◆ EXERCISE DESCRIPTION: Below are some entries. Copy each line in them that holds "Give".

Collected data entries
# # # #
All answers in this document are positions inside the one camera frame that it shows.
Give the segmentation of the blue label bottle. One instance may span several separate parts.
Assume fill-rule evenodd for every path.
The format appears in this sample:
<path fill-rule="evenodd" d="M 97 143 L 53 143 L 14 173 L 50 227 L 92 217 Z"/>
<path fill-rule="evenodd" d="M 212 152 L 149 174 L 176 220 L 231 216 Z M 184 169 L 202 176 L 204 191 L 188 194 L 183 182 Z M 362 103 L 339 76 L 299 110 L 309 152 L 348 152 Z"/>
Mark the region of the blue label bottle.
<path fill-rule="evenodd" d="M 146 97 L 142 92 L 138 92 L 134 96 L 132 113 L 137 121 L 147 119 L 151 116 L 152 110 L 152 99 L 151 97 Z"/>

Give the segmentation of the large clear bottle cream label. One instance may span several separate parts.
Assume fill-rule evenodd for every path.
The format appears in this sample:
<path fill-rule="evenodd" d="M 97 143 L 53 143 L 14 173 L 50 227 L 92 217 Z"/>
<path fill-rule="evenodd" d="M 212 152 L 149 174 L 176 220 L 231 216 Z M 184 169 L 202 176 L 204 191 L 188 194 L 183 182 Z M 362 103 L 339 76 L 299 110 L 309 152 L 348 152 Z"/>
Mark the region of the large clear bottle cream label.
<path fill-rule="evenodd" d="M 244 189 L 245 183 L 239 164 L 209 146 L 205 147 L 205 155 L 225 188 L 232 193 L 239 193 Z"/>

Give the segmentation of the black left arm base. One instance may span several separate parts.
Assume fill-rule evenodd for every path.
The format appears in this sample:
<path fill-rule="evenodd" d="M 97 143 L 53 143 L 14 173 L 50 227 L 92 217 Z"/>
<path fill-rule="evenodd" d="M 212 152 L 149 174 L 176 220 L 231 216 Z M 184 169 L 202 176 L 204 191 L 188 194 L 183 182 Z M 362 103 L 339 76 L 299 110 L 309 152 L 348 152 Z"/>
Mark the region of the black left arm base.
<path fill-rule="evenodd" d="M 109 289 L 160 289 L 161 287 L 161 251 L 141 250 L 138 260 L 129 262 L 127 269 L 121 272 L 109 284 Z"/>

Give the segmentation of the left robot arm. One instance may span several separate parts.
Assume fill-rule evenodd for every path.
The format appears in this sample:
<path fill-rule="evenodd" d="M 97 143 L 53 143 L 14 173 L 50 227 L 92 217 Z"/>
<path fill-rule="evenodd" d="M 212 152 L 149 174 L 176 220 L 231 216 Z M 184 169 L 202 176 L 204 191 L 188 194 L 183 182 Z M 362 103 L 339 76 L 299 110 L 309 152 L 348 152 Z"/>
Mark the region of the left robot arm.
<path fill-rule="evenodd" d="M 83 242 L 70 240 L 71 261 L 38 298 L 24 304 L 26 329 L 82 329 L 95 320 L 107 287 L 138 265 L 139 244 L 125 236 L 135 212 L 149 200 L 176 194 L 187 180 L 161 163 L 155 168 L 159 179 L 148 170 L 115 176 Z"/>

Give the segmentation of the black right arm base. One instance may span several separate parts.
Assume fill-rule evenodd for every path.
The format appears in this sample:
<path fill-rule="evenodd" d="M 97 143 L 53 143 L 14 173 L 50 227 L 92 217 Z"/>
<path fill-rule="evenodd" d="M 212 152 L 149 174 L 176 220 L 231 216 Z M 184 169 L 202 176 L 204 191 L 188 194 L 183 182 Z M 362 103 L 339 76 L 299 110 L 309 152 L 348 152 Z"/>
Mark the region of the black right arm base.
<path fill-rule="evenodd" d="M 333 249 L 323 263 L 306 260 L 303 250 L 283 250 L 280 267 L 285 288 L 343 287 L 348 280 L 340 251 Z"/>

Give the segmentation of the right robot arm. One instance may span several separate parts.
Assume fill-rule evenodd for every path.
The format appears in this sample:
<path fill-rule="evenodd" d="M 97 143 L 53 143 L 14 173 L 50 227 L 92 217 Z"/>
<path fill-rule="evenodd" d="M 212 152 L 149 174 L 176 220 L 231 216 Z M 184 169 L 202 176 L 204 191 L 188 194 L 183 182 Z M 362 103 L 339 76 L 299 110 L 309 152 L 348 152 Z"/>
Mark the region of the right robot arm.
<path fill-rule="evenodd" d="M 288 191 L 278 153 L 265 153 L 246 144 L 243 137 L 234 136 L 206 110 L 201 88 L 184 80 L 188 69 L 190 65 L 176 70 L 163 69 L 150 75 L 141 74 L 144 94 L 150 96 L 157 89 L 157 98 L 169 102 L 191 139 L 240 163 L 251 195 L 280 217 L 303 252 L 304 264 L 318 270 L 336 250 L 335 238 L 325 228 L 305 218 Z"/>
# # # #
◆ TASK RESULT:
Give the segmentation of the blue label bottle. One instance may span several separate parts.
Give the segmentation of the large clear bottle cream label. One instance may span several separate parts.
Give the segmentation of the black left arm base. One instance may span several separate parts.
Give the segmentation of the left robot arm. One instance may span several separate parts.
Give the segmentation of the black right arm base. One instance may span several separate parts.
Give the segmentation of the right robot arm. One instance may span several separate parts.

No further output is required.